> [What to work on]:
Where a line contains the word "segment", copy that line from the records below.

^^^^

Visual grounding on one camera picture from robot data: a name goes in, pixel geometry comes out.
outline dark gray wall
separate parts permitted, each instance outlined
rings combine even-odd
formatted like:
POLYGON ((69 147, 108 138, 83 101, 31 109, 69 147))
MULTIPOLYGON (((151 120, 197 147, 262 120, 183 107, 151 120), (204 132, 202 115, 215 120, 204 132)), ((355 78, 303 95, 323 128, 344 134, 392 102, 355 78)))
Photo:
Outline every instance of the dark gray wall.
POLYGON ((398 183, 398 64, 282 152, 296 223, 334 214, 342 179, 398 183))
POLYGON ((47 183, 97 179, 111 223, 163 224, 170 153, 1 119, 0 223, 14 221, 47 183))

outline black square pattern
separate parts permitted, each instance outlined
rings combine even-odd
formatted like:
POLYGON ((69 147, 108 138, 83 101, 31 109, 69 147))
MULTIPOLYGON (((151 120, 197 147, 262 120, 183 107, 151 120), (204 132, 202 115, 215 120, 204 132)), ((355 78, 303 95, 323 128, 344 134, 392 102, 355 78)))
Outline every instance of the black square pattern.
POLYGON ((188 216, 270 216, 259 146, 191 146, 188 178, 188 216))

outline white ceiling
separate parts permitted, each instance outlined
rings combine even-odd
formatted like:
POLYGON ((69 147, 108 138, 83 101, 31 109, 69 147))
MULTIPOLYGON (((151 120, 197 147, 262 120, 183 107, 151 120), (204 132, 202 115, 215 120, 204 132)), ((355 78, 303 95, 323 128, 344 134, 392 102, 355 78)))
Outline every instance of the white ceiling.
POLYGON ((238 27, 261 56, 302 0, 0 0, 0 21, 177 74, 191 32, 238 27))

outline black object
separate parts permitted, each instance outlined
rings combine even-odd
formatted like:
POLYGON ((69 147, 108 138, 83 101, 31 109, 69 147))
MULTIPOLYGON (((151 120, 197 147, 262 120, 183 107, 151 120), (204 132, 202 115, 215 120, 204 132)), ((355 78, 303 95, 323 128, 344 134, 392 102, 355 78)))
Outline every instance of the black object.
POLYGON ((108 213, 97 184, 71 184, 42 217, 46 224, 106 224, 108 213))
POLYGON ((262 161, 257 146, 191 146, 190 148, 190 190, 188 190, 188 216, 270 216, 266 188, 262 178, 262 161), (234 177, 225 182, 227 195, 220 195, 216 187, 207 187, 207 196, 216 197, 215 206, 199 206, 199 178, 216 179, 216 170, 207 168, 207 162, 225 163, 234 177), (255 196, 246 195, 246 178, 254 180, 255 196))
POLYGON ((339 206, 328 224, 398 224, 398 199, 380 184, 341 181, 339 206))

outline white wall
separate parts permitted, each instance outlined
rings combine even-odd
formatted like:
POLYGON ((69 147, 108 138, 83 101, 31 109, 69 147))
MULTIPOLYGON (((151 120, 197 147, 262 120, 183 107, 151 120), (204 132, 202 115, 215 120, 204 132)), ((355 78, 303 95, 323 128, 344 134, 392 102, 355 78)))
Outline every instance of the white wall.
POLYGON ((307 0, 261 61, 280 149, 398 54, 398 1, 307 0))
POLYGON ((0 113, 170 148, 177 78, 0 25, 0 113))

^^^^

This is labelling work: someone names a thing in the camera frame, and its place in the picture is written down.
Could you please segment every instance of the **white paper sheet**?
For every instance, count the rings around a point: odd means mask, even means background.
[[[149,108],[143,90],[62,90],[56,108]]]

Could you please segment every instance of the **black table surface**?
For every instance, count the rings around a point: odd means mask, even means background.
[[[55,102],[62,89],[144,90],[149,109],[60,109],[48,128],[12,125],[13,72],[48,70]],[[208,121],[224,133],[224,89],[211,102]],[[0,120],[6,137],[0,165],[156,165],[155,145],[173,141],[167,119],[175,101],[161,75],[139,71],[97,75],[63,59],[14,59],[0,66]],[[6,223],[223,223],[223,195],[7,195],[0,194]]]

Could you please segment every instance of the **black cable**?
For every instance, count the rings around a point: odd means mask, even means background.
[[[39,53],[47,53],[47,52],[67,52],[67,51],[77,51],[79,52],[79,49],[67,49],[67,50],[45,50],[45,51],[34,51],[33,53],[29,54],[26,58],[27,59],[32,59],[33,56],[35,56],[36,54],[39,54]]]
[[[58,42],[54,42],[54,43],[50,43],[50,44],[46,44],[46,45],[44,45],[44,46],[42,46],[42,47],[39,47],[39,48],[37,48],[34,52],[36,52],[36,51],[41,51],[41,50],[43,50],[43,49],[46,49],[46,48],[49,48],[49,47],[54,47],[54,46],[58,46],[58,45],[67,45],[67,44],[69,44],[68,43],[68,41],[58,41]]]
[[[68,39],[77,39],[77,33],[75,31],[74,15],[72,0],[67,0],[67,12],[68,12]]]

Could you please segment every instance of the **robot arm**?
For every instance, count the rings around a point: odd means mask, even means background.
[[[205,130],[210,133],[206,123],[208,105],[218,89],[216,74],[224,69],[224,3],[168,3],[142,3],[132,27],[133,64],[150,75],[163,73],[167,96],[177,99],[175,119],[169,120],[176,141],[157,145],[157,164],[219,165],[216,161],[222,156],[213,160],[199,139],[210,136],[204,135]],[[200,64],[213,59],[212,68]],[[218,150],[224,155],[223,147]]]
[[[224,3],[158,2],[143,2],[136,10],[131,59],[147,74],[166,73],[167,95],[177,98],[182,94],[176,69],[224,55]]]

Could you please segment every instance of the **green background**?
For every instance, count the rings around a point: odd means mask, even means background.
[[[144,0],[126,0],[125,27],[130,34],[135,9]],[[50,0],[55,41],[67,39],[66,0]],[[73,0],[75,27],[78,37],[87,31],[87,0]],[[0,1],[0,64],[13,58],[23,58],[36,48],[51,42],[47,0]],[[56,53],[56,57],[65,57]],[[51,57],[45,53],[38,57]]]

^^^^

> [Your response]:
Could you please segment every instance of the **white paper sheet**?
Could you please segment every instance of the **black table surface**?
Could you please segment every instance of the **black cable**?
Could you please segment every instance of the **robot arm**?
Could you please segment every instance of the **green background**?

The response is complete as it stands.